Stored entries
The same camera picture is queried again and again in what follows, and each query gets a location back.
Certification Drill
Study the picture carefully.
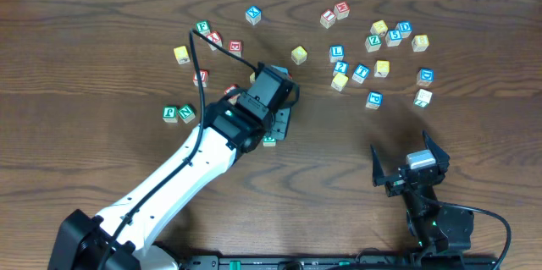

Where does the red E block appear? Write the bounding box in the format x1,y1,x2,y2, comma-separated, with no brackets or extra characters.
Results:
229,40,243,58

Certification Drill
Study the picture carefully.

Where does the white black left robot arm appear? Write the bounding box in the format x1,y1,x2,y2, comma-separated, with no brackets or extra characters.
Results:
48,92,293,269

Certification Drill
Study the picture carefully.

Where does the blue 2 block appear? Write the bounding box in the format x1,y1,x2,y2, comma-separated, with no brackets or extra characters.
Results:
333,61,349,76

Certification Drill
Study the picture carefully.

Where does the red I block far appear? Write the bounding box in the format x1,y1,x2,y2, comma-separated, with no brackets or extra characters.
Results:
320,9,336,29

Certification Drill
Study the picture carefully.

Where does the yellow B-side block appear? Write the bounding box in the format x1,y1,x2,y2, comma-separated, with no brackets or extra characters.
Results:
412,35,430,52

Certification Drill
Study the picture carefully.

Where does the yellow block far left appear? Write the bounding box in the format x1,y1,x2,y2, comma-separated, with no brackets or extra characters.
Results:
174,46,190,64

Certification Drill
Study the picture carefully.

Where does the red block far right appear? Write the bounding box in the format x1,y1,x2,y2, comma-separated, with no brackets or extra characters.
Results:
334,1,351,20

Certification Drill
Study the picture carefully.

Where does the red X block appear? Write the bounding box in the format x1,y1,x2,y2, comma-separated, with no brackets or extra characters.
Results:
206,31,223,51

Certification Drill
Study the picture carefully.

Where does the blue L block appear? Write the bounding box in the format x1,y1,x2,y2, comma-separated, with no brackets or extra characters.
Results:
329,45,345,63

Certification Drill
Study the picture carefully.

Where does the green N block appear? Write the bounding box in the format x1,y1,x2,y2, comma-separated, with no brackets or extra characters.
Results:
178,104,196,124

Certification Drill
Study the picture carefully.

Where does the green B block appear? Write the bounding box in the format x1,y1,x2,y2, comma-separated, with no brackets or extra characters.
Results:
263,136,277,146

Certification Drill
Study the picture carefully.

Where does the yellow hammer block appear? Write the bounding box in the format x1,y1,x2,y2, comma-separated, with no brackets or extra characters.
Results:
374,60,390,78

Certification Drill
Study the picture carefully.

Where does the blue D block near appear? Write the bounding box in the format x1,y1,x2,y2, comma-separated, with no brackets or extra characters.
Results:
417,69,434,87

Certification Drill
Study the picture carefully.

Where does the blue P block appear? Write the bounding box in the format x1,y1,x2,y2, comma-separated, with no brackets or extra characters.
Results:
366,91,383,109

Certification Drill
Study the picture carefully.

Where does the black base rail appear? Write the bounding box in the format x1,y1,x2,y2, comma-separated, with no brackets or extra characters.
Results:
171,251,499,270

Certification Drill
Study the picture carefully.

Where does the green 7 block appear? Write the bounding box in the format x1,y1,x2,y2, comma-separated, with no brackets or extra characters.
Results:
413,89,433,107

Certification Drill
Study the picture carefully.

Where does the blue X block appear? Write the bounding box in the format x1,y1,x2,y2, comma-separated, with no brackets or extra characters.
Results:
245,6,262,25

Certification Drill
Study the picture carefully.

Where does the green F block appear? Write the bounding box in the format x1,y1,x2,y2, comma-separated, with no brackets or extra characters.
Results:
196,20,211,36

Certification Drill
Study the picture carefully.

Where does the yellow block by Z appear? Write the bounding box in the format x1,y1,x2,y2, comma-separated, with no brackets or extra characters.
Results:
370,20,389,37

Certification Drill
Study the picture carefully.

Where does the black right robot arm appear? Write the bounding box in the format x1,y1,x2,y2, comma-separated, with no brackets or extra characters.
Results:
371,132,474,256

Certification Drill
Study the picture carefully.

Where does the blue D block far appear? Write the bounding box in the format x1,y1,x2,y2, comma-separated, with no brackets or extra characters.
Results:
395,21,412,39

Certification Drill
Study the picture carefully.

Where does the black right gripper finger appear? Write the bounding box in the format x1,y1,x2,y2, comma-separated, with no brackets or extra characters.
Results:
370,145,401,187
422,130,451,173

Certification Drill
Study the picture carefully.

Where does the blue d block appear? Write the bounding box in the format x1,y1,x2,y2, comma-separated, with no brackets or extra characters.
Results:
395,21,412,39
417,69,434,87

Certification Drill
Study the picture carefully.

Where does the yellow block by 2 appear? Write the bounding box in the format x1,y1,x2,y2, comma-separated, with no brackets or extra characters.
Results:
331,73,349,91

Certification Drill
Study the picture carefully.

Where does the red A block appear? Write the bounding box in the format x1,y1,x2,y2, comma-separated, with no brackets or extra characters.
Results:
224,84,240,105

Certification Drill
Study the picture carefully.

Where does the blue T block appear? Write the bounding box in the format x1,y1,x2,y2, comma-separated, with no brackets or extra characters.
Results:
352,64,370,84

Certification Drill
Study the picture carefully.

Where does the red U block left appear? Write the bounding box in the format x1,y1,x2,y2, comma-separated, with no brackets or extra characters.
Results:
193,69,209,88

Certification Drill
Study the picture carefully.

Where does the blue 5 block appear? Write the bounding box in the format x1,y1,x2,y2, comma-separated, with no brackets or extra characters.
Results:
385,30,402,47

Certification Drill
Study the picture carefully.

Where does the green Z block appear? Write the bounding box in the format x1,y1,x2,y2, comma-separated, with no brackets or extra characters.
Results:
365,35,382,52

- Exercise:
Among the records above, which lines hold the word "left"? Copy each one.

- Reply:
Where does the white black left robot arm appear? Write the bounding box in the format x1,y1,x2,y2, comma-separated, with no brackets or extra characters.
Where does the yellow block far left appear? Write the bounding box in the format x1,y1,x2,y2, comma-separated, with no brackets or extra characters.
Where does the red U block left appear? Write the bounding box in the format x1,y1,x2,y2, comma-separated, with no brackets or extra characters.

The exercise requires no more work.